Logit v. Probit: A fight to the death

Dason

Ambassador to the humans
#1
Every now and then I have to work with binary responses with continuous covariates. So of course this screams generalized linear model. The question then arises as to what link function to use. In the past (before I really knew any alternatives) I would just do a logistic regression (logit link) and be happy with that. My recent studies have made me think about the modeling process more though and I'm not sure I'm completely satisfied with using logit just because it's whats familiar.

The probit offers some interesting ways of interpreting certain things that I've found somewhat appealing recently. I know there are other links that could be used but haven't really dealt with those much so I left them out of the title. Does anybody have any opinions on when a probit links seem more appropriate than the logit or the logit more appropriate than the probit?

I could explain my reasoning for finding the probit attractive but I'd like to see at least a few responses first - even if it's just what you use and "cause that's what I've always done" as your reasoning. I guess I'm just interesting in how others approach this problem.
 

vinux

Dark Knight
#2
In general, one could use any CDF with support R as index/link function for a binary response. The main advantage of logit is the interpretation. We are modeling on log odds. This idea is easy to sell in analytics. But in case of probit, we can't bring this relation.

Also in GLM, when you assume logit, the mean, variance of the beta estimates can easily estimate compare to probit.
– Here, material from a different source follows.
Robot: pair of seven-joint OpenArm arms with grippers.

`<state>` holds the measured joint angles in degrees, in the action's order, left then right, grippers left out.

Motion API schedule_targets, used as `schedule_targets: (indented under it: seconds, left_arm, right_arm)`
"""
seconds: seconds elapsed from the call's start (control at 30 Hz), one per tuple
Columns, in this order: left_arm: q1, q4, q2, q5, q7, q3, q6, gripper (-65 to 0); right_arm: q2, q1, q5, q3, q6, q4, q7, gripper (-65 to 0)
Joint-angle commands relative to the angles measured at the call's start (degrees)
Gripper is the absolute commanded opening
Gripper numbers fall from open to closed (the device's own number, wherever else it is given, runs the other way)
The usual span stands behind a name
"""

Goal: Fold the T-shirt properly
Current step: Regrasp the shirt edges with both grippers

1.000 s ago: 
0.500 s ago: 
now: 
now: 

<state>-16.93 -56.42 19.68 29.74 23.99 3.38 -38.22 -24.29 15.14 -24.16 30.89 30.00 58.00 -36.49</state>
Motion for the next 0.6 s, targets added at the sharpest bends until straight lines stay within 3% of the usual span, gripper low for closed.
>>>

When you compare the fitted sigmoid curve, there is not much difference between probit and logit( in my experience). data may suit probit or logit, but logit can interpret well the structure. So my vote is for logit.
 

Jake

Cookie Scientist
#3
I have traditionally used logit basically because that is what I was taught. I had at least been made aware of the existence of probit, but it was quickly dismissed as being "basically equivalent to logit," and it wasn't until recently that I was motivated to read a little about what probit really is (specifically, upon learning that the standard signal detection analysis is equivalent to performing a probit regression of the "yes" responses on whether "yes" is the correct response -- I still think that is really neat!).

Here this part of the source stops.